A Haskell space leak
While working on discogs2pg, a tool for importing Discogs’ data dumps into Postgre efficiently, I ran into a space leak.
So, in the beginning, things worked nice and in constant memory.
I opened the XML as a Lazy.Bytestring
, Text.XML.Expat.Tree
took that and gave me a lazy tree of nodes, I made a list of records with those and finally, they were copied by Database.PostgreSQL.Simple.Copy
into de database.
The parsing and storing of the first XML file was done, so I move on to the next one, simplifying and refactoring as needed, all while thinking “oh my Haskell is great, so so good”.
The problem
Suddenly, while trying the thing, I realized something was eating memory. My first suspect was firefox, but htop
quickly verified it was the parser.
I’m using stack, which is great by the way, for the first time in a real project, and enabling profiling was super easy.

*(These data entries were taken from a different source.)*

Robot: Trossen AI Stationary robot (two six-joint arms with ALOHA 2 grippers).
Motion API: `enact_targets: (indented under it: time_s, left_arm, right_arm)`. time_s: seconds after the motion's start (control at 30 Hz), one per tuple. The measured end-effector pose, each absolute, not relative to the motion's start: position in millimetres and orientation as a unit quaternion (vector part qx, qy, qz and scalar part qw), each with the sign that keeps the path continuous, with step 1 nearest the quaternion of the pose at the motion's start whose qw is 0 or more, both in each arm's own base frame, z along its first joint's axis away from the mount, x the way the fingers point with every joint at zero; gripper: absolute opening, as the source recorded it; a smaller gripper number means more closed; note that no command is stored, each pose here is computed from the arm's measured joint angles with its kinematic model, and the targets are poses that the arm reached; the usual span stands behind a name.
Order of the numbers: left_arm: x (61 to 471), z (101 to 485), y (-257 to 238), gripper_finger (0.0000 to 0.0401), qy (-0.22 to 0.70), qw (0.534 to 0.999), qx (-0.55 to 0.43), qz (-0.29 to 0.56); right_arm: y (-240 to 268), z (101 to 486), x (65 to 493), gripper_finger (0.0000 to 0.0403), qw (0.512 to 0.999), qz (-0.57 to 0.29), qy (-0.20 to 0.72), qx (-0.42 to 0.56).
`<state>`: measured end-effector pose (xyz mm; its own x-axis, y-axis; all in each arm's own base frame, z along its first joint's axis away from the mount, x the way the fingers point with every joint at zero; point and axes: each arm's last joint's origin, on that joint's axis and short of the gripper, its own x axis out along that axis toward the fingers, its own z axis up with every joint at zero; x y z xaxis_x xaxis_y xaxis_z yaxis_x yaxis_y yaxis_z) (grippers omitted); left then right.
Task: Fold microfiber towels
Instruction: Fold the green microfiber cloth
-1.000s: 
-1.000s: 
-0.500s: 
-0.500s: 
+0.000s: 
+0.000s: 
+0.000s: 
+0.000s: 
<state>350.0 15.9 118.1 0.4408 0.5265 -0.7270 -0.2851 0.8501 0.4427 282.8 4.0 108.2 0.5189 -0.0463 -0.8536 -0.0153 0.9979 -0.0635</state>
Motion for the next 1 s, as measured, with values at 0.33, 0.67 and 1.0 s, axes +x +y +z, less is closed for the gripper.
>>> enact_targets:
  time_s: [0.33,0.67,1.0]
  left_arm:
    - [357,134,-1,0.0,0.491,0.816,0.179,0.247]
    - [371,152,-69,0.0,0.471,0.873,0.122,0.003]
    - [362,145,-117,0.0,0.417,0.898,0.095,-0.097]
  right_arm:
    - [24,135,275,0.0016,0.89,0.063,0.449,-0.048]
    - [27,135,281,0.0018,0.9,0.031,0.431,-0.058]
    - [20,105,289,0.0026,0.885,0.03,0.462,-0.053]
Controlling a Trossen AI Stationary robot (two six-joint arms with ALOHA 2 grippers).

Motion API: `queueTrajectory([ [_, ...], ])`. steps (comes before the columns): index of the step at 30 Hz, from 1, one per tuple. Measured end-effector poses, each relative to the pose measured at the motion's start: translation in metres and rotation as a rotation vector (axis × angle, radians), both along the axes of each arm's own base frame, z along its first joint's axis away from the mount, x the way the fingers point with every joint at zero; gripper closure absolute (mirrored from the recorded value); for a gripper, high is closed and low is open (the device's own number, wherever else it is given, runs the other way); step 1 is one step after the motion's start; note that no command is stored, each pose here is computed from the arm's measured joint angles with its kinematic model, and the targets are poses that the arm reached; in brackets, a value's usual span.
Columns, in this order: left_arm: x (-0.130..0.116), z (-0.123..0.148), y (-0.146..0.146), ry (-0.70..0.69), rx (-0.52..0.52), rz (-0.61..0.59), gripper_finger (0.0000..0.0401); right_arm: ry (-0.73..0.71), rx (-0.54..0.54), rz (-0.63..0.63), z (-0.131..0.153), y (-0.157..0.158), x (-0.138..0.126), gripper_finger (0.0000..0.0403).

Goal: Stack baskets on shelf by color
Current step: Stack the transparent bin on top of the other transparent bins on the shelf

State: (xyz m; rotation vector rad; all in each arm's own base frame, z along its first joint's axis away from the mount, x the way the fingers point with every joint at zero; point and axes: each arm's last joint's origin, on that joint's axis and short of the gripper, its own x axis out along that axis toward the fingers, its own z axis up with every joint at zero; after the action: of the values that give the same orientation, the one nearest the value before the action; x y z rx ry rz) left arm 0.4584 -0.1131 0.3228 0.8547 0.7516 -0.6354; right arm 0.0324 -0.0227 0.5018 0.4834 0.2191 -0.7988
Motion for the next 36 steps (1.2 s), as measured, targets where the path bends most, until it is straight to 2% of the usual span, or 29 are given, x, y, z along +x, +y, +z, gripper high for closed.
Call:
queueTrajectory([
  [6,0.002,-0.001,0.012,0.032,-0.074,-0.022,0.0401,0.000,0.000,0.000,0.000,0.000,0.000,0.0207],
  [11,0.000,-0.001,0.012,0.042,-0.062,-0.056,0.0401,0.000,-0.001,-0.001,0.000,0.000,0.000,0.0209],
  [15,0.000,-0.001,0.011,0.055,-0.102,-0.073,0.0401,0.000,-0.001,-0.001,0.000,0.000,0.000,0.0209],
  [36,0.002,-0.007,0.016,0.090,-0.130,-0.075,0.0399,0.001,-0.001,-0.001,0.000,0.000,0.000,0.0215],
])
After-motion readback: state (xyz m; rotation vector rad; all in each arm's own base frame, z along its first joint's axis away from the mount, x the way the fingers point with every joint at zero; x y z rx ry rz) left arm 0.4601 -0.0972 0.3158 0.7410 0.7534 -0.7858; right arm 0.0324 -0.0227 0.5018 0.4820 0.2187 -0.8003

First I ran stack build --executable-profiling --library-profiling
and it cried about base
missing. This was because I didn’t have the profiling base library installed, something apt
fixed right away. Then I started trying different flags, since profiling in haskell is not really well documented, even though it’s really well supported.
I did
and saw this, which may well be the epitomical example of a space leak:
So I googled ARR_WORDS and found it has to do with ByteStrings (I use a lot of those here because performance). The thing is, I have no idea what they have to do with the space leak because I fixed it with a little change that doesn’t involve them.
But first, let me introduce you to the program.
The program
The program ends in the store
function which takes a list of things that implement Storable, escapes them (generates some ByteString.Builder
) and makes them ByteString
for Postgre’s COPY. The class looks like this:
class Storable a where
getName :: [a] -> String
getTables :: [a] -> [TableInfo]
toRows :: a -> [Builder]
avoid :: a -> Maybe String
data TableInfo = TableInfo
{ tableName :: String
, tableColumns :: [String] }
Ignore the weird [a] -> Stuff
, that’s gonna change in the future. That just says “a collection of ‘a’ has this attributes”.
So, each Storable can become a [Builder]
(one for each table) and a list of them has a [TableInfo]
(same size as the [Builder]
), which is just a String
(the table name) and a [String]
(the table columns). This is used in store
like this:
store :: (Show a, Storable a) => ConnectionInfo -> [a] -> IO ()
store conf values = do
-- open a connection per table, TRUNCATE the table
-- and start the COPY ... FROM STDIN
conns <- forM (getTables values) $ \table -> do
conn <- connectPostgreSQL conf
begin conn
_ <- execute_ conn $ fromString ("TRUNCATE " <> tableName table)
copy_ conn $ toQuery table
return conn
-- then for each value
forM_ values $ \val ->
-- we get the [Builder]
let rows = toRows val
-- zip them with the connections list
forM_ (zip conns rows) $ \(c, r) ->
-- make them ByteString and send it to Postgre
mapM_ (putCopyData c) (toChunks $ toLazyByteString r)
-- finally, putCopyEnd for each connection, printing the table name
-- in the process and the count of copied elements
forM_ (zip (getTables values) $ conns) $ \(table, conn) -> do
n <- putCopyEnd conn
commit conn
putStrLn $ tableName table <> " = " <> show n
Pretty imperative looking, but it works like a charm. Except for the space leak.
Now, the first thing I tried was refactoring the inner loop, avoiding currying and composition but that didn’t work.
I googled a while but nothing.
I was getting ready for making all my records strict, which I knew was not the problem since it worked perfectly a day ago, and then fortunately while looking around, I got rid of the duplicate (getTables values)
which was just bothering me … and holy shit that was it!
The fix
The fix is so simple and misterious it’s not even funny:
store :: (Show a, Storable a) => ConnectionInfo -> [a] -> IO ()
store conf values = do
let tables = getTables values -- here
conns <- forM tables $ \table -> do
...
...
forM_ (zip tables conns) $ \(table, conn) -> do
...
Which generates this pretty graph:
Somehow a list of String
was causing a 60MB space leak of ARR_WORDS.
Damn.
I love Haskell.
UPDATE: The explanation
Over at reddit pycube offers what seems to be a very reasonable explanation (link).
Basically, even though getTables
doesn’t depend on values
, GHC doesn’t really know this, all it can see is getTables values
.
So in the leaky version, it doesn’t GC the things inside values
because it thinks it’s gonna need them later for the last getTables
! Meanwhile in the fixed version, nothing prevents those things from being GCed.
That’s also why the profile says the leak is from ARR_WORDS, because what was leaking was values
.
Thanks to pycube and the folks over at reddit for helping with this!